## TASK
Where in the data does the word "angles" appear? Find those lines and copy them.

──────

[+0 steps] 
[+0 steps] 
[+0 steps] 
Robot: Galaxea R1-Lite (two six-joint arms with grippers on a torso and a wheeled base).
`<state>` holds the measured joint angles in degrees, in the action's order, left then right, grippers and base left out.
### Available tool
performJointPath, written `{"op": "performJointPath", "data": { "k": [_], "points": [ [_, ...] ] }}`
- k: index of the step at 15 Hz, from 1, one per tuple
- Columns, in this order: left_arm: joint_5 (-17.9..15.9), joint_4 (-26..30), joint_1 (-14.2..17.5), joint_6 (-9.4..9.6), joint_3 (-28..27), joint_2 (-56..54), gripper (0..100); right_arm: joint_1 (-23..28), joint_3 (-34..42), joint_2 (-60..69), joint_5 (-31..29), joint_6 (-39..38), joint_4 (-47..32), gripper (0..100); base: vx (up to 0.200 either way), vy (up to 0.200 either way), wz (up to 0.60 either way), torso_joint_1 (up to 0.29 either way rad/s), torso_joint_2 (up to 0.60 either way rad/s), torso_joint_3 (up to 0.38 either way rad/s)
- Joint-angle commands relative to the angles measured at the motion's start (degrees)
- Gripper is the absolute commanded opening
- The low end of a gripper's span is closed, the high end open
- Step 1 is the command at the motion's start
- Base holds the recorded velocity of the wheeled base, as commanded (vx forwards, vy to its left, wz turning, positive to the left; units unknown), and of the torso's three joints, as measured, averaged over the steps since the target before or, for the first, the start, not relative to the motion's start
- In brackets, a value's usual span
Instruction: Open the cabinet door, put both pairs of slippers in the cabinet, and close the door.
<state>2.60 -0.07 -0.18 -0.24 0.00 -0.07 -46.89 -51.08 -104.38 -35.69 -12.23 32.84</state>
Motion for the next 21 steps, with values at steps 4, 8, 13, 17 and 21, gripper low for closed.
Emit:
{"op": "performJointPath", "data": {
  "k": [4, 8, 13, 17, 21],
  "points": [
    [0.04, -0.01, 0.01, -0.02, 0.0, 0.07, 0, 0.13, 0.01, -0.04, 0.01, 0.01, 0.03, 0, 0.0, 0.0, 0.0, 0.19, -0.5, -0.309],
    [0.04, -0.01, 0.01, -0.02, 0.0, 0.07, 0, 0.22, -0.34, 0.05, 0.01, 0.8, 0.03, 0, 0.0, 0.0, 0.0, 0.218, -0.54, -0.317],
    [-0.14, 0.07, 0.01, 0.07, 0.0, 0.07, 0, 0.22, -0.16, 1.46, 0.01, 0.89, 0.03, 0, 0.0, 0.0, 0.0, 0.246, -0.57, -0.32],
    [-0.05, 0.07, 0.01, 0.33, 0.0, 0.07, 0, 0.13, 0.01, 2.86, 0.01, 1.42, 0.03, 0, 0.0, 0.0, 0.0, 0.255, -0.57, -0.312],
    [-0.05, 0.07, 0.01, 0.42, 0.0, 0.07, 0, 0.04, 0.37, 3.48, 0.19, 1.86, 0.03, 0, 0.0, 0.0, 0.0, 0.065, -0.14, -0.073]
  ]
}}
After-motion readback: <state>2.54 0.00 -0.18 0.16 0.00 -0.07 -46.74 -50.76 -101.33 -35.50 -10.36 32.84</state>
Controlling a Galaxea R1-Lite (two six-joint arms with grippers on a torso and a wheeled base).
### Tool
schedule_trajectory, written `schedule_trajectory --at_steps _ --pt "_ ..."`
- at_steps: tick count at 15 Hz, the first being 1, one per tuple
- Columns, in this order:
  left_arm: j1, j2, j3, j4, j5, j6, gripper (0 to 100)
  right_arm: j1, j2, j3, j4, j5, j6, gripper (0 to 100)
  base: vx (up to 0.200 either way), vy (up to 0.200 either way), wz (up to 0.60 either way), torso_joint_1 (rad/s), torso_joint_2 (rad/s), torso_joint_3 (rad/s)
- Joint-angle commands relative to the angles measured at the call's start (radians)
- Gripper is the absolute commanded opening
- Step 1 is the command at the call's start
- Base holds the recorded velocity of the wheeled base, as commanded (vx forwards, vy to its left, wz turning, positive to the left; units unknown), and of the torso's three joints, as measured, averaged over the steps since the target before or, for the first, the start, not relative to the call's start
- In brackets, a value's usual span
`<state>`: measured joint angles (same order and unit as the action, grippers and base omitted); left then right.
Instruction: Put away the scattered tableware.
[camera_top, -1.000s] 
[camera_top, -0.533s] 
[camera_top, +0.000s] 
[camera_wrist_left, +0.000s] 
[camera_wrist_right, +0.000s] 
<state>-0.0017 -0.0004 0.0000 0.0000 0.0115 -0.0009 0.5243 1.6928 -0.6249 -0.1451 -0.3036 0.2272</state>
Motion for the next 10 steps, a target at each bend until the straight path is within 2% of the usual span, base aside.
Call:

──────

## SOLUTION TO THIS TASK
`<state>` holds the measured joint angles in degrees, in the action's order, left then right, grippers and base left out.
- Joint-angle commands relative to the angles measured at the motion's start (degrees)
- Joint-angle commands relative to the angles measured at the call's start (radians)
`<state>`: measured joint angles (same order and unit as the action, grippers and base omitted); left then right.

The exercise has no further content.